As per a report by India Energy Storage Alliance (IESA), in the base case scenario, EV market is expected to grow at a CAGR of 44% between 2020 and 2027 and hit 6.34 million unit annual sales by 2027.
Reskilling has become mandatory even for experienced professionals to survive the changes in the mobility sector. A mobility engineer has to be well equipped with skills in mechanical, electronics, and computer science to progress in this profession.
One should take this as a creative break time to introspect about the way we need to go about doing things and prepare ourselves for the post-COVID world. The question to ask is, how do we imagine sustainable mobility for the future?
If we are keen to create sustainable mobility for the future, we need to entirely reimagine what the building blocks are, and how we are going to bring them together to build the mobility of the future.
New skills, new jobs
It is just not the technological disruptions alone that we need to reimagine mobility for the future, it is a combination of technology and business model disruptions. It is this combination that brings tremendous power and greatly accelerates the changes that are happening around us. The three technology disruptors—electric vehicles, autonomous vehicles, and connected vehicles—ride on top of a very disruptive business model.
How do we refocus our R&D to enable the vision of sustainable mobility? What are those areas where we should refocus our energies?
There are three aspects to this. One is, what is the objective of automotive R&D, second, what are major shifts revolving around this, and third, what should be the strategy to respond to this shift. The primary objective should be to build a pipeline of technologies that improve product performance and deliver value to the customer. Another would be to explore disruptive technologies and assess their feasibility and suitability to adopt and to build a strong portfolio of patents that enable commercialization of the technology.
It is clear when you look at the current internal combustion engines that run on fossil fuels, that there is a saturation of this technology. It is time for us to look at what’s next. This is where EVs come in because of zero-emission, higher efficiency, and other attractive features, which makes them a very promising option for replacing the current engine technology.
When this happens, we also need to remember that the performance of the end product, which could be electric, autonomous, and/or connected vehicles, is not that of the product alone. It is the product and service together which delivers the end performance to the customer.
There will be certain components that will not be needed in an EV such as certain engine parts, clutch, radiator, and gears. Some parts will continue in EVs such as the steering system, seats, brake linings, headlights, and shock absorbers.
There is a whole new range of suppliers that will be created for electric motors, batteries, microprocessors, controllers, etc.
Open sourcing of technology
The technologies that are enabling electric vehicles, autonomous and connected vehicles are growing exponentially, and their changes are non-linear. Multiple disruptive technologies are converging to co-create a higher level of performance. It is also a business model disruption.
There is a new trend emerging of open sourcing of technology. When it comes to IP creation itself, new players and practices are emerging. In the past, IP was created by the auto industry on its own, now it is a combination of auto and tech professionals who come together to understand and tackle the problem together to create solutions.
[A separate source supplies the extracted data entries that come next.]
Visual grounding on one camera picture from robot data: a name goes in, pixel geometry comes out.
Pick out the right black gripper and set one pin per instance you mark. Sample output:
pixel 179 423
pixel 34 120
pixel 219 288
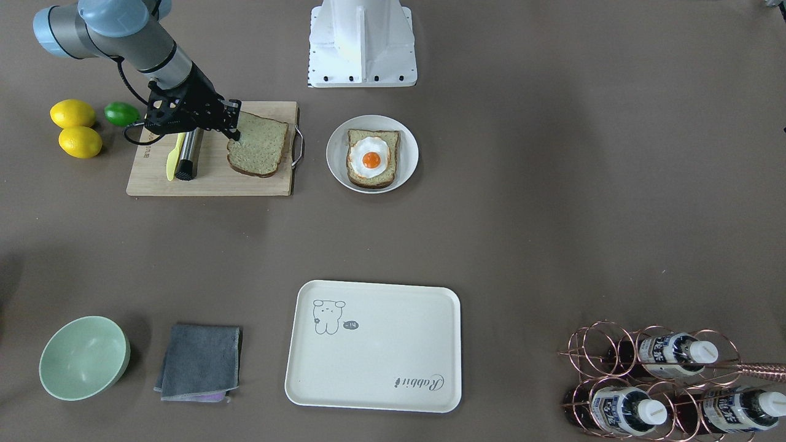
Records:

We have to visualize future scenarios and create technology roadmaps and align our efforts to these roadmaps. We also have to systematically evaluate the disruptive potential of new technologies and collaborate widely to have open innovation approaches. We should have the right IP approach to promote an encouraging environment.
Recycle and reuse
The prices of lithium and cobalt have been quite volatile, and we need to have a better grip on the demand and supply of these materials. These materials are available only in certain parts of the globe. So, we need to mitigate the risks around the supply of these key battery materials.
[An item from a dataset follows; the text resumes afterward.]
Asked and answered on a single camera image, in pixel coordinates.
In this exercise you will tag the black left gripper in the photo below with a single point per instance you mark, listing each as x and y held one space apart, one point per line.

We can look at deep-sea mining of the critical materials from the oceans. But besides mining these materials, we should design and use battery packs in such a way that they can be reused and recycled easily.
If we do all of this correctly, we will be able to create a sustainable model of mobility for the future. Today it is all about the ability to reimagine, refocus, reskill, rebuild, and reuse. The future of mobility lies in coherently working on these factors.
Reskilling is the way to go
Future mobility engineers need to have strong engineering fundamentals spanning across three or four divisions of engineering. Though mechanical engineering is still at the heart of it, on either side are electrical engineering and computer science. A mobility engineer in 2030 would need to be equally good in all three domains.
On top of it, a mobility engineer would need integration skills like quality management, systems management, communication, and customer orientation. He should also come with an innovative mindset, ethics, management skills, and be an avid learner.